Test case: 0x12345 >> 1 = 0x000091a2
. (I don't see a way to permalink the code on that site, the way the Godbolt compiler explorer allows.)
# constant input test case
irmovl 0x12345, %eax
# irmovl 3, %ecx # this could trivial handle variable counts, but doesn't.
# start of right-shift block:
# input: EAX = number to be shifted
# output: EDX = number >> 1
# clobbers: EAX, ECX, EDI. (EDI=1 to work around lack of add-immediate)
xorl %edx, %edx # dst = 0. like # irmovl $0, %edx
irmovl 1, %edi # y86 is missing immediate add?
# shift 32-n bits from EAX into the bottom of EDX
# one at a time using SF to read them from the MSB
irmovl 31, %ecx # hard code count = 32 - 31
# or calculate this as 32 - count with neg / add or equivalent
rshift: # do {
addl %edx, %edx # dst <<= 1
andl %eax, %eax # compare against zero because y86 is missing js / cmovs that tests just SF
jge MSB_zero # jge = jnl = not lower
xorl %edi, %edx # edx ^= 1. y86 is missing OR? low bit = 0 so we can ADD or XOR to set it
MSB_zero:
addl %eax, %eax # src <<= 1
subl %edi, %ecx
jne rshift # }while(--ecx); # semantically jnz
halt # result in EDX
#shr $1, %eax
I used xor-zeroing because that y86 simulator assembles to variable-length machine code like x86. (So irmovl 0, %edx
would be less efficient).
Or do the carry from MSB of EAX to LSB of EDX branchlessly with CMOVL
# loop body:
addl %edx, %edx # dst <<= 1
xorl %esi, %esi # esi = 0
sub %esi, %eax # src -= 0 to set flags
cmovl %edi, %esi # esi = (src<0) ? 1 : 0 = MSB of EAX
addl %esi, %edx # copy the bit into EDX (can't carry to higher bits)
addl %eax, %eax # src <<= 1
If your y86 simulator simulates a performance penalty for branch mispredicts, use this. Otherwise branching is fewer instructions.
Or if you care about performance, it should be possible to use a lookup table for a whole byte at a time, with fixups across byte boundaries.
But with no left-shift to efficiently assemble the separate bytes, you'd need a separate 256-entry LUT of qwords for each byte-position!
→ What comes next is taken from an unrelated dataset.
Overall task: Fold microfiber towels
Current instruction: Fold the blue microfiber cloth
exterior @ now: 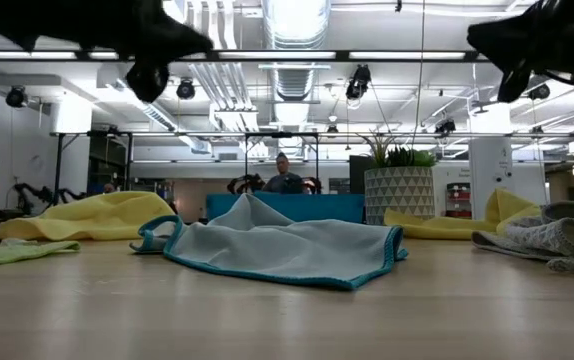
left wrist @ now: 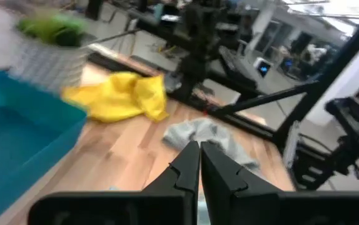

Or load from an offset and then mask off the "garbage" bytes.
Oh, and you need a right shift to extract bytes from a qword to feed the array indexing. If y86 can do byte loads, then you could store the input integer to memory and reload it 1 byte at a time. Or again emulate byte loads with unaligned qword loads and AND with 0x00...0FF
to isolate that byte at the bottom of a register.
In fact, we can use store/reload with byte offsets and masking to "efficiently" do a right shift by a multiple of 8 bits in only a few instructions.
Oh crap, but we have a chicken/egg problem for runtime-variable counts. We need count / 8
as a byte offset, because there are 8 bits in a byte. But count is small, so we could use a repeated-subtraction loop for it. (You might want to AND
with 0x3f or 0x1f (depending on operand-size) to wrap the count at 64 or 32, like x86 hardware shifts do. This will avoid indexing memory way outside the correct range with counts too large.)
Anyway, then you could extend this to handle right-shift counts that are not a multiple of 8 by rounding up (shifting out too many bits), then put the needed bits back in one at a time like the loop in the first part of the question. (After an unaligned load to get those bits at the top of a register.)
Or maybe use Matteo's method of walking a mask, using a LUT for start points. But if we're already doing a store/unaligned reload for byte shifting, another reload is probably good. We can calculate the right offset for this relative to the first unaligned reload, 4 or 8 bytes before so the starting MSB is the bit just below the lowest bit of the first load.